Um tiro e a morte da inocência.

Acabei, finalmente, descobrindo porque o ano de 1954 – já tão distante – ainda me marca a alma, tão vivo na memória. Não o direi aqui, reservando a história para um livro final, o da revisão de tudo. No entanto, em pinceladas, já narrei detalhes do que me aconteceu de bom e generoso naquela adolescência dourada. Pois, na verdade, não foram a adolescência e os anos, mas também o mundo que parecia dourado. E houve o tiro decisivo, o tiro que mudou a história. Naquela manhã de 25 de agosto de 1954, amargávamos, ainda, duas decepções. Na Suiça, o Brasil fracassara em outra Copa do Mundo, com jogadores do nível de Newton e Djalma Santos, Didi, Julinho. Em Long Beach, a baiana Marta Rocha – tida como a mais bela mulher do mundo – perdera o título de “Miss Universo”, por duas polegadas a mais. Nos quadris.

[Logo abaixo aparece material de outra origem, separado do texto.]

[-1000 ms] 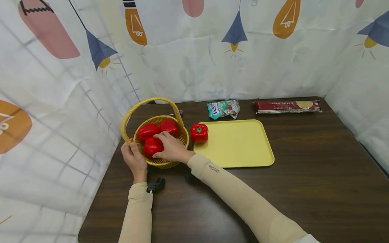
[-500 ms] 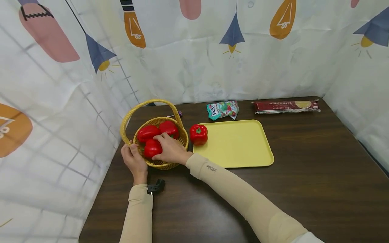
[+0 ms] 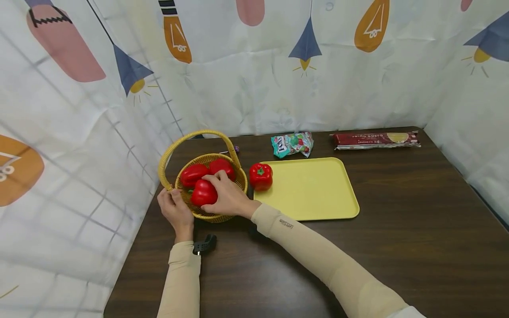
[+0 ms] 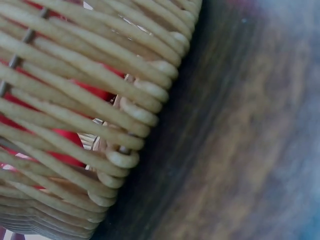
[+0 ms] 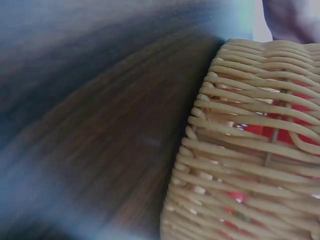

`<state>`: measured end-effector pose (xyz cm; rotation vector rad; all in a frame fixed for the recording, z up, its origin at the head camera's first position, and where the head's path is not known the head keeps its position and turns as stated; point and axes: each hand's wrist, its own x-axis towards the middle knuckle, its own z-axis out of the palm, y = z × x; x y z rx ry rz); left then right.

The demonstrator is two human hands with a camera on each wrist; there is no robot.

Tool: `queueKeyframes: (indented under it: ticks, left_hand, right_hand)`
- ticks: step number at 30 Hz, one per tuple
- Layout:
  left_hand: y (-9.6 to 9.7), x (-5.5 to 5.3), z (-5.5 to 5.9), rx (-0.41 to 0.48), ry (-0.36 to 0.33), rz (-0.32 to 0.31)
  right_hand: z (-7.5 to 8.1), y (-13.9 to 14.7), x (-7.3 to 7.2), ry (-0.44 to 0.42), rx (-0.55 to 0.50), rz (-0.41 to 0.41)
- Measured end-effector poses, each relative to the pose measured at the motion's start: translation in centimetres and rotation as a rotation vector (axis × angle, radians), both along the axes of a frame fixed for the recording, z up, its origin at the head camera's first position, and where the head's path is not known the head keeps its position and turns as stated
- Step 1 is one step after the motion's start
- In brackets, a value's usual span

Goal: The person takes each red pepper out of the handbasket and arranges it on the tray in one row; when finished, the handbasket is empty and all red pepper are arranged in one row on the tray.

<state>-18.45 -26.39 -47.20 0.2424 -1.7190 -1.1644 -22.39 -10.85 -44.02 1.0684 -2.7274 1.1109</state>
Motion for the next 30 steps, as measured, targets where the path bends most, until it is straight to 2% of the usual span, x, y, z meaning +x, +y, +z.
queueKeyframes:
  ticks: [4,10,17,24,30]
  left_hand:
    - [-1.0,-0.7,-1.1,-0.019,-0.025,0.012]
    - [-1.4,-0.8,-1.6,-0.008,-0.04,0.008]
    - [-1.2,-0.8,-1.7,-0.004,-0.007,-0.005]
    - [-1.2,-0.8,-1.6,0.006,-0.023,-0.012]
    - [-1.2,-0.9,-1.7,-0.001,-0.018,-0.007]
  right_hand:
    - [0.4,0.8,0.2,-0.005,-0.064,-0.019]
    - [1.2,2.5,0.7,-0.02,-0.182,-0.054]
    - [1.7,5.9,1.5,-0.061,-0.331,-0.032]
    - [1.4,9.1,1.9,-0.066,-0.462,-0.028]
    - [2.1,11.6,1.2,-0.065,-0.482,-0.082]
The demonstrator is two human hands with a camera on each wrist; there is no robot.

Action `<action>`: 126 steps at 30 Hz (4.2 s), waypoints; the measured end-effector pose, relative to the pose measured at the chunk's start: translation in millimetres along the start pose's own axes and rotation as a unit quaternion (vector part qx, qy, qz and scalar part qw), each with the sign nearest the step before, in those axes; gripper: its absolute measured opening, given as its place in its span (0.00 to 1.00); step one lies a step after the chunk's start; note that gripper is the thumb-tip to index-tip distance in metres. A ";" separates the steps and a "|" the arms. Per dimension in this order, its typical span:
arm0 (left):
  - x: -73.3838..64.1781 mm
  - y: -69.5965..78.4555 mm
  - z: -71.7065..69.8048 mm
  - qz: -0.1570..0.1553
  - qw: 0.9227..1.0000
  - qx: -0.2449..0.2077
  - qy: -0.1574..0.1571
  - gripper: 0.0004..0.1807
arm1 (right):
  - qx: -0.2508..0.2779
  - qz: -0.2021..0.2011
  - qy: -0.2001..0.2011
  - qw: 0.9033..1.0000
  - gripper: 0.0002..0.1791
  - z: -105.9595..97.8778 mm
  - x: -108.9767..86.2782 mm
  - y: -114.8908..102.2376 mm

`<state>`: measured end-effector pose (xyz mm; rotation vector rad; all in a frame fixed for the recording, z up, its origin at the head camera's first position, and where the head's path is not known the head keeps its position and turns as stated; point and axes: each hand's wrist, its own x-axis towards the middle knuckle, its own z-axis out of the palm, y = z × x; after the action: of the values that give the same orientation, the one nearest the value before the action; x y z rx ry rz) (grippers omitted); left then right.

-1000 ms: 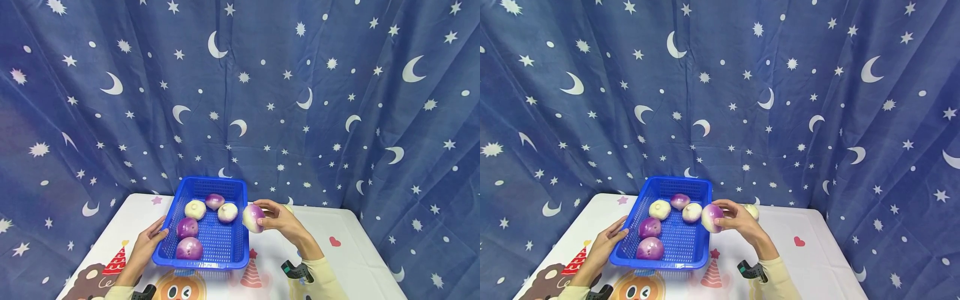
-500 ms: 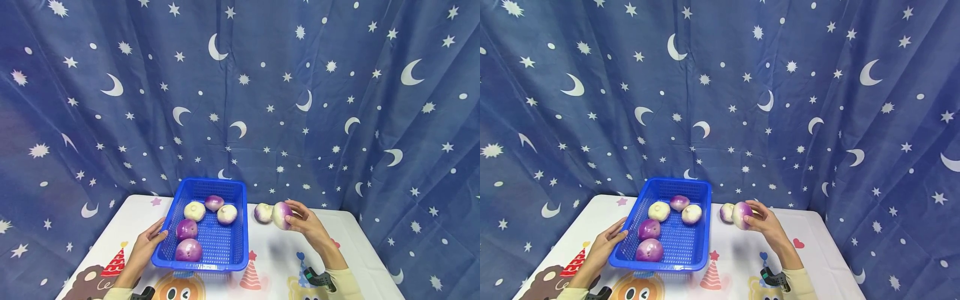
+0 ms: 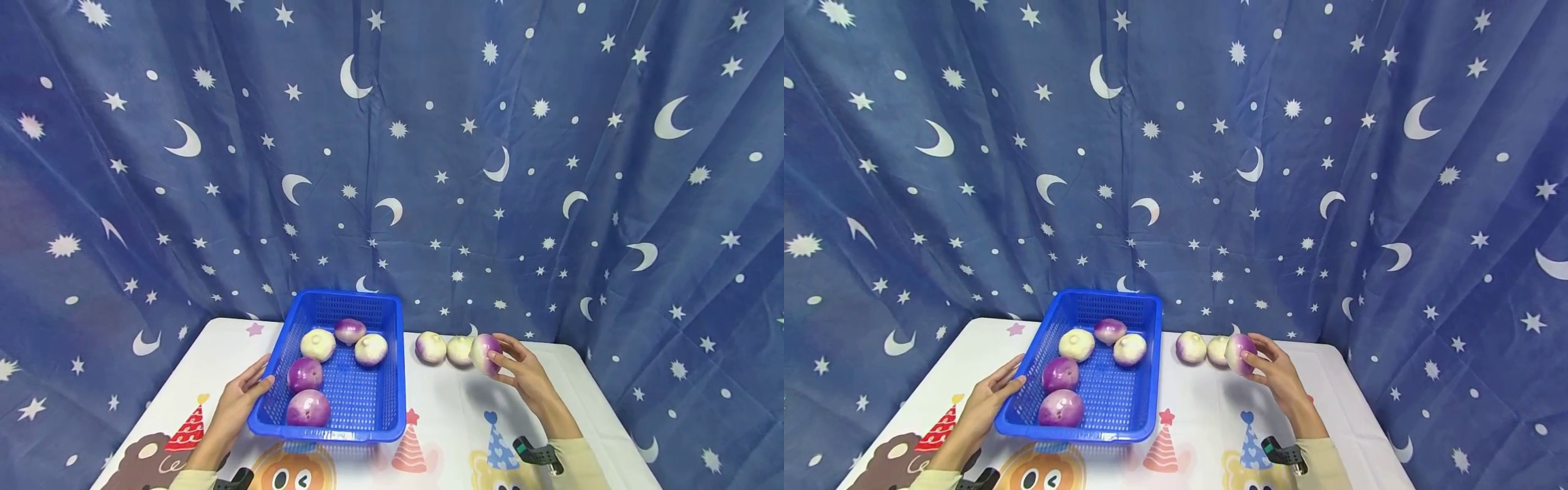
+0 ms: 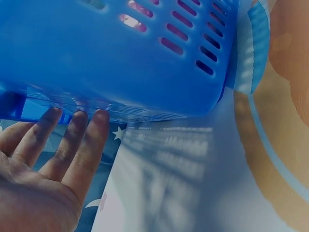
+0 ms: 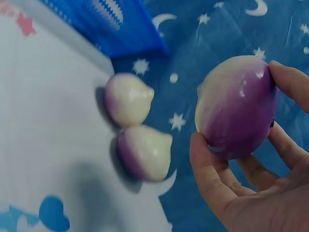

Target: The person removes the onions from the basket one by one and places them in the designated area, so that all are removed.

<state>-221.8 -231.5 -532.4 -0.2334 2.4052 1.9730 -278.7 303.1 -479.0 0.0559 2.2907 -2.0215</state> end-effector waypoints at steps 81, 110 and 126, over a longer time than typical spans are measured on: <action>1.4 -3.3 0.9 -0.006 1.000 -0.010 0.003 0.35 | -0.180 -0.022 0.156 0.971 0.34 -41.9 37.4 35.8; 1.8 -1.2 -0.8 0.001 1.000 -0.024 -0.003 0.35 | -0.146 -0.115 0.100 0.978 0.28 35.2 -22.7 -33.3; 1.8 -0.5 -0.1 0.004 1.000 -0.031 -0.004 0.35 | -0.075 -0.152 -0.016 0.985 0.28 88.1 -29.5 -39.1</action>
<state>-223.5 -231.9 -533.1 -0.2165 2.3476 2.0492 -249.1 211.7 -448.5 -0.3535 2.5553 -1.9463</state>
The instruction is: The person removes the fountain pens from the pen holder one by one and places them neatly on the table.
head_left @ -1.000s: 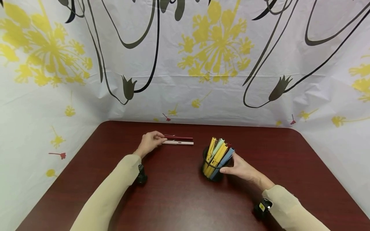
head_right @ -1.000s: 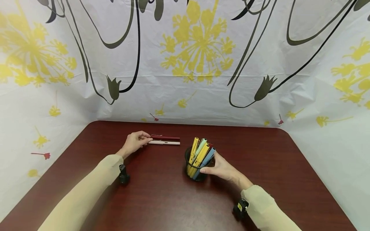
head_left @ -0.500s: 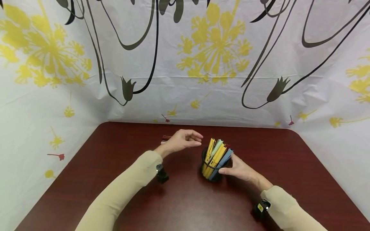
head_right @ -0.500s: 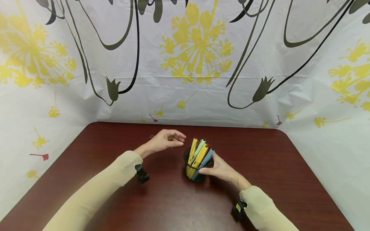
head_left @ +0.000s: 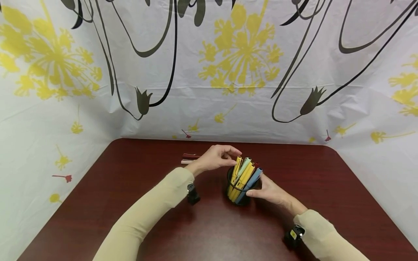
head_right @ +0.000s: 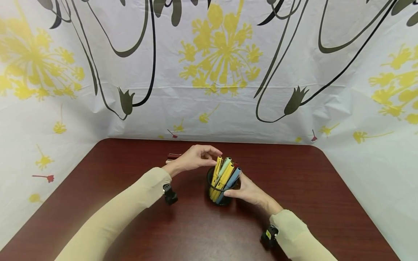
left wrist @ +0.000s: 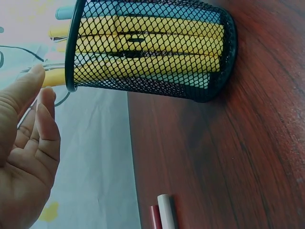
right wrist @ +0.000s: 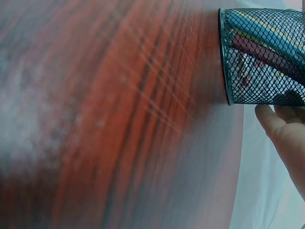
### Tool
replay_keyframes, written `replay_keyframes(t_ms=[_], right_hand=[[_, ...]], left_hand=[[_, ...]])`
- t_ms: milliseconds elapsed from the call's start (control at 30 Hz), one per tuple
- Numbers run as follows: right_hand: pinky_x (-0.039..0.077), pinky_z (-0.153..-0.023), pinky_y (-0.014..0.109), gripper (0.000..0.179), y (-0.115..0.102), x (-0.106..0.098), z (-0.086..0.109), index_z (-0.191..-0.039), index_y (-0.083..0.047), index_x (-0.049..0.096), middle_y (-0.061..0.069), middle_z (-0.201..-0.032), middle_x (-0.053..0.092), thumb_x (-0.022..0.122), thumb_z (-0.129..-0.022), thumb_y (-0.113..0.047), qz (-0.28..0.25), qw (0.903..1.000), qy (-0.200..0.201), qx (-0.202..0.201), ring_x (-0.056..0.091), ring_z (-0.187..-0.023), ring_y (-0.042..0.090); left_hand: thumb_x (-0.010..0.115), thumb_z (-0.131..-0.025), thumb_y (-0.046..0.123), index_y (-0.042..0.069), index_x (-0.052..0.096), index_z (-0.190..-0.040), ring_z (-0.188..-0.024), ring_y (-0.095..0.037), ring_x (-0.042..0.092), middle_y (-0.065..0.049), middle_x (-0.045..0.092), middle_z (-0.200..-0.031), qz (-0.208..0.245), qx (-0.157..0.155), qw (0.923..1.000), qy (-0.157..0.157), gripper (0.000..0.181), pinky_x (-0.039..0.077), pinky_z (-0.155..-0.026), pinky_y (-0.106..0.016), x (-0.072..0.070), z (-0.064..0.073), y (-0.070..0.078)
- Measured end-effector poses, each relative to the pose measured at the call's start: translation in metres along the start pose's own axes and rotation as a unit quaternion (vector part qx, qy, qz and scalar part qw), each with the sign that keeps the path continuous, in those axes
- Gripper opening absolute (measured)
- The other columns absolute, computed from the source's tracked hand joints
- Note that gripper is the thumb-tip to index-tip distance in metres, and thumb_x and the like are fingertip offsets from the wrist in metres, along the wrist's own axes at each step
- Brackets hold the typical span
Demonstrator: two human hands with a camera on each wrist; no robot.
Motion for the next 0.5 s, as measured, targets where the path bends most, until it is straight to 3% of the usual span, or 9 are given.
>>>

Crises significam transformações. E era o que mais tínhamos, crises e transformações. Como se, exausto de paralisias anteriores e de estruturas envelhecidas, o mundo quisesse experimentar uma primavera permanente. Tirou-se o pó das superfícies. E surgiu a volúpia do novo. E do belo. E da aventura. Tudo aconteceu ao mesmo tempo. Quanto mais crises, mais transformações. Quanto mais transformações, mais ousadias. Foi como se, bêbados, os deuses tivessem perdido as rédeas, eles próprios. Ninguém sabia explicar, mas era bom o anúncio de tempos e de mundos novos. Foi coisa mais de viver do que de entender.

Iconoclastia, talvez tenha sido o nome. Naquele 25 de agosto de 1954, os rumos do mundo, do Brasil, de Piracicaba pareciam um “script” já definido: era preciso romper com o antigo, derrubar ídolos, romper tabus, a juventude iconoclasta abrindo porteiras, vencendo cercos. Getúlio Vargas simbolizava o antigo, o já desgastado “sorriso do velhinho”. Em Piracicaba, Samuel Neves e Luiz Gonzaga entravam em eclipse, Luciano Guidotti incendiando o imaginário da população, também ele visto como iconoclasta. Jânio Quadros nocauteara o ademarismo.

Moços ainda “quadravam jardim”. E as dores de amores sofriam-se ao som das vozes de Tito Madi e Maysa Matarazzo. Mas, sem pedir licença, Bill Halley e seus cometas chegaram com o “rock”, intimidando o bolero e o samba canção. Marilyn Monroe e Brigitte Bardot mostraram – às comportadas mocinhas dos colégios Piracicabano e Assunção – que as curvas femininas têm razões que a razão desconhece. E os rapazes, por sua vez, tentaram descobrir quantos hormônios e toneladas de testosterona eram necessários para imitar Marlon Brando e James Dean. Foi quando um deus pagão caiu em Piracicaba e, chamado de “diabo louro”, atrapalhou a vida dos moços. Seu nome: Wlamir Marques. E – ai de nós outros! – a festa foi só dele.

Passaram-se quase 60 anos desde aquele 25 de agosto de 1954, quase não dá para crer. Digo-o, porém, apenas por mim, por não conseguir avaliar como um tiro transformou outros adolescentes que, como eu, tinham apenas 14 anos naquela manhã. Em mim – confesso-o – foi como a perda da inocência, a descoberta do ódio, a revelação de misérias que, quase sempre, se ocultam por trás de máscaras, no barulho da festa, na embriaguez das expectativas e na ressaca do baile. Getúlio Vargas, ainda que presidente da República, era um estranho à minha geração. Nascemos, ouvindo falar de um caudilho, de um ditador. O tiro fê-lo mártir.

Naquela manhã, o padre Eduardo Affonso abriu a porta da nossa classe no Colégio Dom Bosco. Ele estava lívido. Falou, como se anunciando o apocalipse: “Vão para casa. Mas em ordem e em silêncio. O presidente Getúlio Vargas se suicidou.”

O tiro de Getúlio mudou a história. A minha, também. Vi o desespero nas ruas, soluços do povo. Então, a partir daquele dia, comecei a procurar, nos livros e nos jornais, explicações. Por que o poder consegue despertar tantos ódios e misérias? Mais de meio século depois, muita coisa entendi. O primordial, no entanto, parece faltar-me. O eco daquele tiro ainda ressoa. Inutilmente. Bom dia.